Compassion and patience helps people on this journey to come to understand that the one they love is beyond our help and to agree with our plan to return them to a more natural state or put them in the hands of G-d. This takes time because individual family members come to accept the seemingly unacceptable in their own time. Occasionally, I hear about a stand-off between a group of doctors and a family unable to agree on a proposed management plan, but in all my years in practice that has never happened to me.

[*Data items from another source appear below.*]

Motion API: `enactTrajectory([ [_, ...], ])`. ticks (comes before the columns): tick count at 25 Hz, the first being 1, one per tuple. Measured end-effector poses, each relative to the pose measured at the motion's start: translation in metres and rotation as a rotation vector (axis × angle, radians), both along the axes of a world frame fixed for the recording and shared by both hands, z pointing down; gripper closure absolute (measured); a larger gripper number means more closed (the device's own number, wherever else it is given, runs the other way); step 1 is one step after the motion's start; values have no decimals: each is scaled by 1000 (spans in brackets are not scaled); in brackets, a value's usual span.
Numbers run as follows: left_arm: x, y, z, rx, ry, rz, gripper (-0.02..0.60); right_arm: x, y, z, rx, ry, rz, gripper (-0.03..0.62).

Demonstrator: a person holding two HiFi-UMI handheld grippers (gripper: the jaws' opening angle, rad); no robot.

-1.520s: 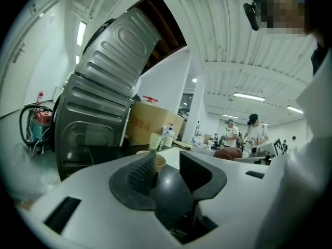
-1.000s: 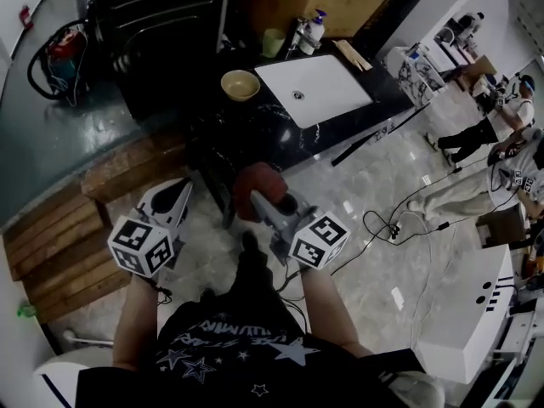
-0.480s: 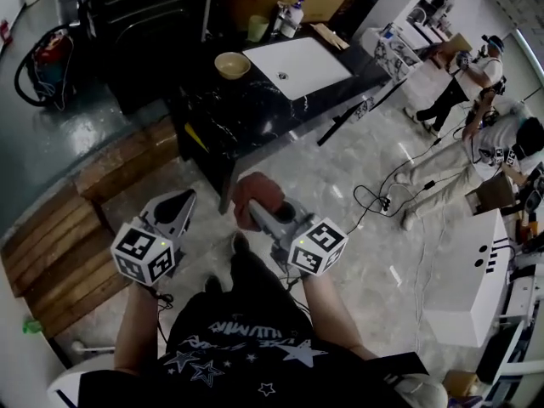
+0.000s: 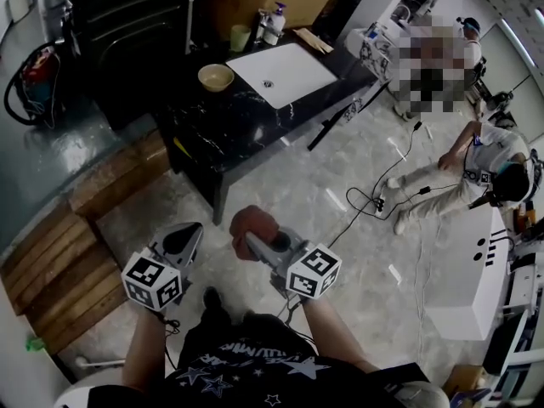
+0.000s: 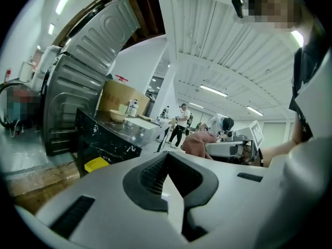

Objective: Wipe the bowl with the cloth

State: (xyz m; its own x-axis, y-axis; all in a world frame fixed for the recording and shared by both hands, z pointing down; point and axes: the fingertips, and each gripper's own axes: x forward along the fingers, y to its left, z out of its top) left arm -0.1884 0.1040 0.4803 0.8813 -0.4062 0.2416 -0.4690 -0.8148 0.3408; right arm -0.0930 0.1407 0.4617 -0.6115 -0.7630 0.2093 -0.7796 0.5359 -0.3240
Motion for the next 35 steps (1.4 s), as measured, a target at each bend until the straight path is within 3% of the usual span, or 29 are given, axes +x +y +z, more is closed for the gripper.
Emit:
enactTrajectory([
  [10,42,65,0,-22,-3,-26,574,30,62,-1,9,5,-64,540],
  [15,57,105,-10,6,-17,-52,574,45,100,-2,15,0,-79,540],
  [35,71,248,-33,98,-49,-131,574,64,239,-23,98,9,-119,540],
])
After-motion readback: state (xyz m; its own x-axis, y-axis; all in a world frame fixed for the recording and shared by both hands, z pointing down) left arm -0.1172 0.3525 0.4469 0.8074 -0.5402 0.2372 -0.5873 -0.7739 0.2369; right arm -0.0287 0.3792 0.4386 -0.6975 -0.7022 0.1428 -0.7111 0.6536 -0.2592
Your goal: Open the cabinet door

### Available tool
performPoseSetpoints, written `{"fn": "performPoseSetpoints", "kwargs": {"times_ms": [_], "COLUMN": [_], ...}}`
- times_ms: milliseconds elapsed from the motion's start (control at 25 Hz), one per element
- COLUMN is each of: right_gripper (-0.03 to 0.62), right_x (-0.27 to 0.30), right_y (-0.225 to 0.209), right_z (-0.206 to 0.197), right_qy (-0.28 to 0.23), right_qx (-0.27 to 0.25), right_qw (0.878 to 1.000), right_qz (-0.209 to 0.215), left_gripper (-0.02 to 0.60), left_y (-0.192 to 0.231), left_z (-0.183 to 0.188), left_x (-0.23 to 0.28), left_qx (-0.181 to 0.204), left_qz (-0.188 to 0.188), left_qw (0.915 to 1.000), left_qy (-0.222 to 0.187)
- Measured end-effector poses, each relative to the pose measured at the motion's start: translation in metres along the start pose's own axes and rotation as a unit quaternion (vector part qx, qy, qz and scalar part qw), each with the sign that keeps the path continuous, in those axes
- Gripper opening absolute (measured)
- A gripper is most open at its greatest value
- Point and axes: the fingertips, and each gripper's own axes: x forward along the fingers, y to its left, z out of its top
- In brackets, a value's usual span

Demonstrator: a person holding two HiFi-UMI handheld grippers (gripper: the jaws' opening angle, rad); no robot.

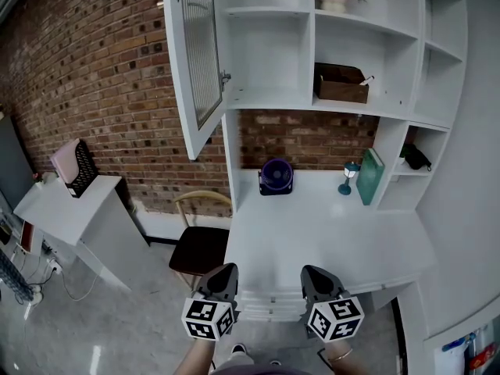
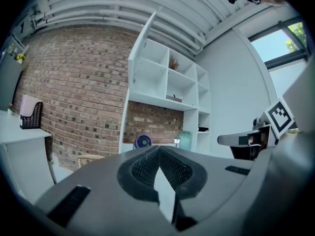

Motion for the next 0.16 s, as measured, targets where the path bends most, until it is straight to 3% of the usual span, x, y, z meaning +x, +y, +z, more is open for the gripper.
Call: {"fn": "performPoseSetpoints", "kwargs": {"times_ms": [160], "right_gripper": [0.002], "right_x": [-0.005], "right_y": [-0.0019], "right_z": [-0.0014], "right_qy": [0.002], "right_qx": [0.003], "right_qw": [1.0], "right_qz": [0.001], "left_gripper": [0.002], "left_y": [-0.0054], "left_z": [-0.002], "left_x": [-0.0024], "left_qx": [-0.002], "left_qz": [0.001], "left_qw": [1.0], "left_qy": [0.002]}}
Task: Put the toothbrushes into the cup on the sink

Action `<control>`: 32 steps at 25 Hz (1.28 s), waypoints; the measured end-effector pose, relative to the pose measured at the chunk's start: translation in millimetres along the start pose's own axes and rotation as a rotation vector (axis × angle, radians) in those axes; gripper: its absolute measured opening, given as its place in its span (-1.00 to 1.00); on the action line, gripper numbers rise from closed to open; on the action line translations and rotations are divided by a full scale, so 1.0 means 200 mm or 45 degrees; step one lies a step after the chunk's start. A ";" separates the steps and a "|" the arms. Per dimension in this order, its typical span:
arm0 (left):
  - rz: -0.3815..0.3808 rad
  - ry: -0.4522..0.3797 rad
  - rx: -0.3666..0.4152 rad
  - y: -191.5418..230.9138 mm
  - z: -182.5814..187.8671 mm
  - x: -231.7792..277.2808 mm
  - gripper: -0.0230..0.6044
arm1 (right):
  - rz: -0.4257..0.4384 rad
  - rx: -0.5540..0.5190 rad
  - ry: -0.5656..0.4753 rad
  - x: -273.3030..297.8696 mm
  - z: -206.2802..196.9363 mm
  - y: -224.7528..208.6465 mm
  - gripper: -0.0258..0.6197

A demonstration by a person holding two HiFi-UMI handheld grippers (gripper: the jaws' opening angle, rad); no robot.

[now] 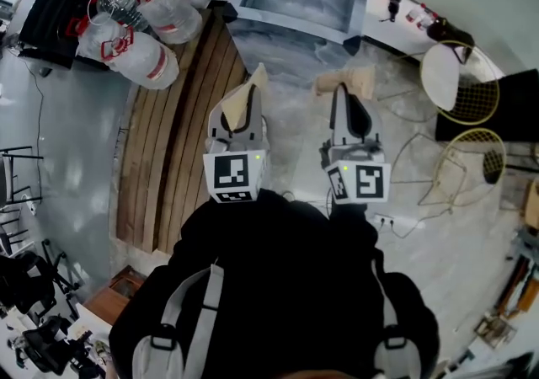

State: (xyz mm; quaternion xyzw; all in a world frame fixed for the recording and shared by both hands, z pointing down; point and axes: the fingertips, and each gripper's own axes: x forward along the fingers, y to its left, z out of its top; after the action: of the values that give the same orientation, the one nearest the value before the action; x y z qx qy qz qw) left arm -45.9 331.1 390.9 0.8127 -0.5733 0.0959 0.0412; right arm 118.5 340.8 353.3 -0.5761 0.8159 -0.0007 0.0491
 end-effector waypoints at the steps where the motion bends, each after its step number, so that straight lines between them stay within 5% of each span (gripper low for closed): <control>1: -0.003 0.002 -0.001 0.04 0.01 0.06 -0.82 | 0.000 0.001 0.002 0.07 0.00 0.00 -0.90; 20: -0.108 0.035 0.001 0.75 0.30 1.23 -0.82 | -0.088 -0.024 0.053 1.41 -0.02 -0.16 -0.91; 32: -0.209 0.052 0.009 0.86 0.35 1.72 -0.82 | -0.131 0.017 0.089 1.82 -0.06 -0.28 -0.90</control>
State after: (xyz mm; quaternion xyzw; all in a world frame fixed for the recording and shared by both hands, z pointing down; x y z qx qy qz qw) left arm -87.8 -56.4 384.3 0.8549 -0.5035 0.1109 0.0577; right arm 49.9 -21.4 340.1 -0.6166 0.7864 -0.0290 0.0245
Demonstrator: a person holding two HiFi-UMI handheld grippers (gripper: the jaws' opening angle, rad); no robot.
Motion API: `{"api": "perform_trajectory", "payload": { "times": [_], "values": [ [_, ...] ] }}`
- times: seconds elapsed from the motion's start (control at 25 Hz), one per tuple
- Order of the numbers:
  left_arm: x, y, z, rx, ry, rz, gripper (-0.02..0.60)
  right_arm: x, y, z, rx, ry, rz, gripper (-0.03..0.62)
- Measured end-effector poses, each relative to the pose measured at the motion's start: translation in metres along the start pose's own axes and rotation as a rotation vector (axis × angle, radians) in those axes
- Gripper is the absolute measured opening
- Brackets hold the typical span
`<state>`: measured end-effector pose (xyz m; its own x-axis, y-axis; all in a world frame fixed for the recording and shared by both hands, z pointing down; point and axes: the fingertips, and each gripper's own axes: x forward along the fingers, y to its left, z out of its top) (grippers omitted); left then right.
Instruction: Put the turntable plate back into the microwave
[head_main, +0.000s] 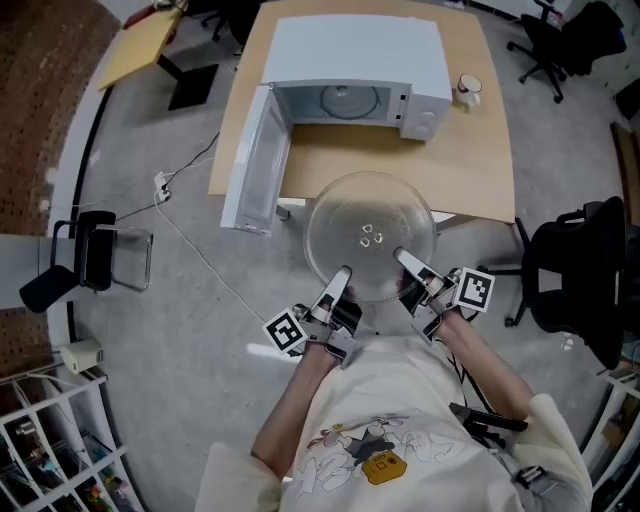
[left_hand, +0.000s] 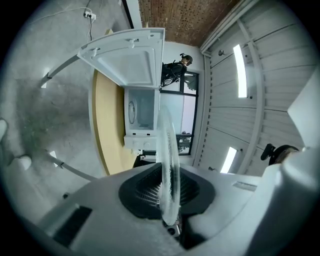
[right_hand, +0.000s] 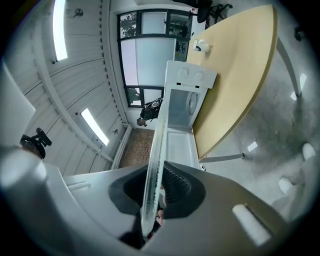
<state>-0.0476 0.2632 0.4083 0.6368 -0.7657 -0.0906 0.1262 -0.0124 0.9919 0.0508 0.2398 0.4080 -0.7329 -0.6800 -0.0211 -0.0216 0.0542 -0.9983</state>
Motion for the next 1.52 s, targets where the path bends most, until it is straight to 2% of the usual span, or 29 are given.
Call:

Years have passed and so much has changed in how we think about, plan and deliver health services. Patients and their families are now much more at the centre of what we do and more involved than ever in contributing to their own health plans. Services are increasingly being devolved to where patients live, in their communities, and close to where they work. Our junior doctors are increasingly unburdened by fewer hours at work. Our hospitals have adopted early warning scores and we are detecting and intervening earlier to improve the outcomes for acutely unwell patients with unstable physiology. All these things are good and contribute to improving the value of our investment in health, the most costly sector of government spending, but we are still a long way from where we ought to be—a nation of people who are independent, self-reliant, healthy and well.